Content starts

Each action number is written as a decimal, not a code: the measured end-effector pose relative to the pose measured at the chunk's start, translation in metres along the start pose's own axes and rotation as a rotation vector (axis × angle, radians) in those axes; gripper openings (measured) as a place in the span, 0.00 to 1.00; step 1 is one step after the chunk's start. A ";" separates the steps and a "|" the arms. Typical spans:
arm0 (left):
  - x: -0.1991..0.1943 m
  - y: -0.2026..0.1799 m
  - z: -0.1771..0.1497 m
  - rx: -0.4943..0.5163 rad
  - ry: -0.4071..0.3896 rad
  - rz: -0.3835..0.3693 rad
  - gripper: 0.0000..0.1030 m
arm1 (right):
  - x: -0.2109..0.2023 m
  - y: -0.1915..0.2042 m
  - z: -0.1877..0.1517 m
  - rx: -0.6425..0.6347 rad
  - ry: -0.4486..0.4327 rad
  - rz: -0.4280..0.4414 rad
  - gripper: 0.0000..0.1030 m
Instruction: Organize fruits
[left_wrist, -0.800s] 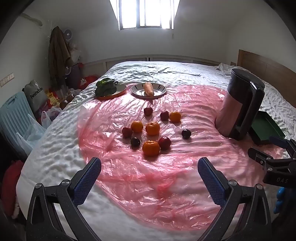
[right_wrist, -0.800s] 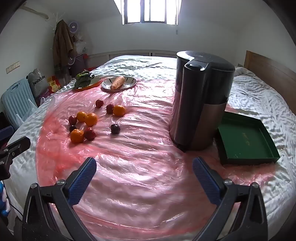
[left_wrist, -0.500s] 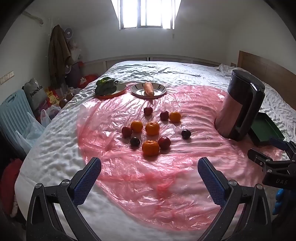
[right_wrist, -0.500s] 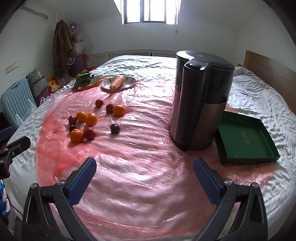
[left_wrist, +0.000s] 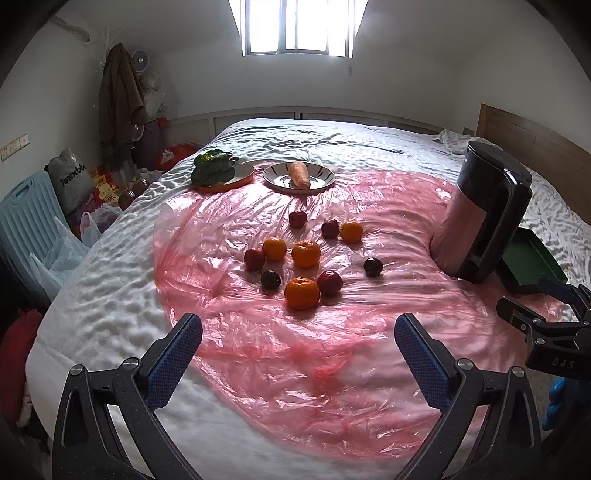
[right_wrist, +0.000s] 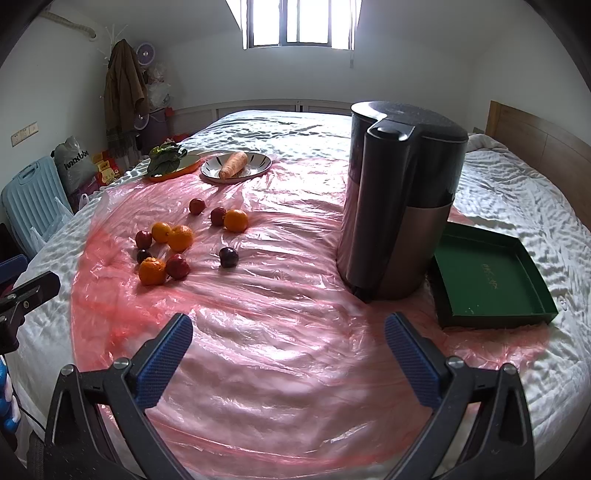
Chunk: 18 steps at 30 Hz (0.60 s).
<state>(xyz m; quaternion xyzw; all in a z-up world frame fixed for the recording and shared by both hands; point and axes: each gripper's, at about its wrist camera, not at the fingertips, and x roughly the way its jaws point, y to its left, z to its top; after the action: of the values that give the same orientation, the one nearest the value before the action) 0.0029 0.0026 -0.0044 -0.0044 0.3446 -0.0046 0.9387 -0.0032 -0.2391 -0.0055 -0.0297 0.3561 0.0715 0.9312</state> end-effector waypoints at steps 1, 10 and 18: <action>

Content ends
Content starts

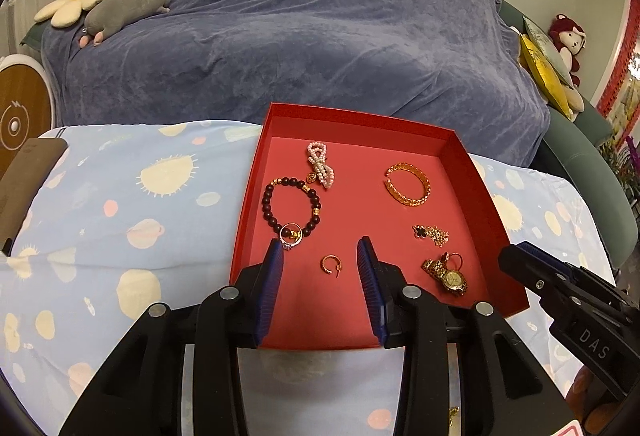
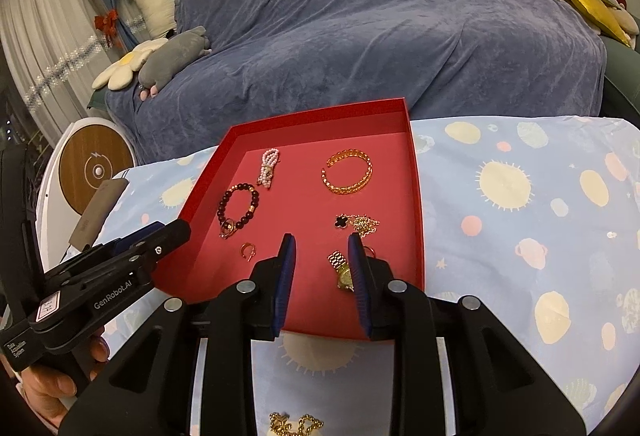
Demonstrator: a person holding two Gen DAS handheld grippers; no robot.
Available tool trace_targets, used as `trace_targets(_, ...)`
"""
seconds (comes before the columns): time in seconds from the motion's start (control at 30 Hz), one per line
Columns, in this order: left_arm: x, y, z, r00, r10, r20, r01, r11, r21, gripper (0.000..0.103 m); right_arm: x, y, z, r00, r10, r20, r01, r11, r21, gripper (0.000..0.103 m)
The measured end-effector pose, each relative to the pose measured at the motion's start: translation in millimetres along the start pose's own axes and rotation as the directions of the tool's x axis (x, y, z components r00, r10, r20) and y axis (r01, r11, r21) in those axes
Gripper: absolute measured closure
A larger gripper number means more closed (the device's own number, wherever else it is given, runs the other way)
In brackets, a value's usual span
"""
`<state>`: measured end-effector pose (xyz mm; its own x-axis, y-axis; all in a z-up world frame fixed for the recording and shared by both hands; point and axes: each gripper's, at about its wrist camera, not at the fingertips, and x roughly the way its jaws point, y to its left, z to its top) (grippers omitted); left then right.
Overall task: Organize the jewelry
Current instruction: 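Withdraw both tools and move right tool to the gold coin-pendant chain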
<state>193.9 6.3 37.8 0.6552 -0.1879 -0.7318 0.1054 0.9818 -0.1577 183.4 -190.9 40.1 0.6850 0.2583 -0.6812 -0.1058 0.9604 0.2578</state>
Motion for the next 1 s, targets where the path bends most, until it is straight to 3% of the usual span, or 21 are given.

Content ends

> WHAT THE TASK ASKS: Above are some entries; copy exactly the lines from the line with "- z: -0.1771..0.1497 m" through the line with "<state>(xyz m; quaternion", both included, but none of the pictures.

> ANSWER BOX:
  - z: -0.1771..0.1497 m
  - rx: -0.4943..0.5163 rad
  - ry: -0.4071..0.3896 rad
  - rz: -0.3835..0.3693 rad
  - gripper: 0.0000..0.1030 m
arm1 (right):
  - x: -0.2109..0.2023 m
  - y: -0.1915..0.2042 m
  - z: -0.1877..0.1517 m
  - rx: -0.6425..0.6347 rad
  - ry: -0.4486..0.4327 rad
  - rz: -0.4280..0.4414 rad
  - gripper: 0.0000..0.1030 m
Instruction: Organize fruits
[left_wrist, -0.800s] 
[right_wrist, -0.800s] 
[left_wrist, -0.500s] 
[right_wrist, -0.500s] 
[left_wrist, +0.000s] 
[right_wrist, +0.000s] 
Chunk: 18 steps at 30 Hz (0.60 s).
<state>(xyz m; quaternion xyzw; all in a z-up world frame fixed for the recording and shared by both hands; point and axes: each gripper's, at about its wrist camera, not at the fingertips, and x roughly the way its jaws point, y to its left, z to its top; after the action: of the values that give the same orientation, the one nearest the value before the action) 0.0029 0.0026 -0.0044 -0.0044 0.3446 -0.0046 0.9387 -0.0032 -0.2391 -0.0055 -0.0297 0.3561 0.0715 0.9312</state> end-effector waypoints at steps 1, 10 and 18: <action>

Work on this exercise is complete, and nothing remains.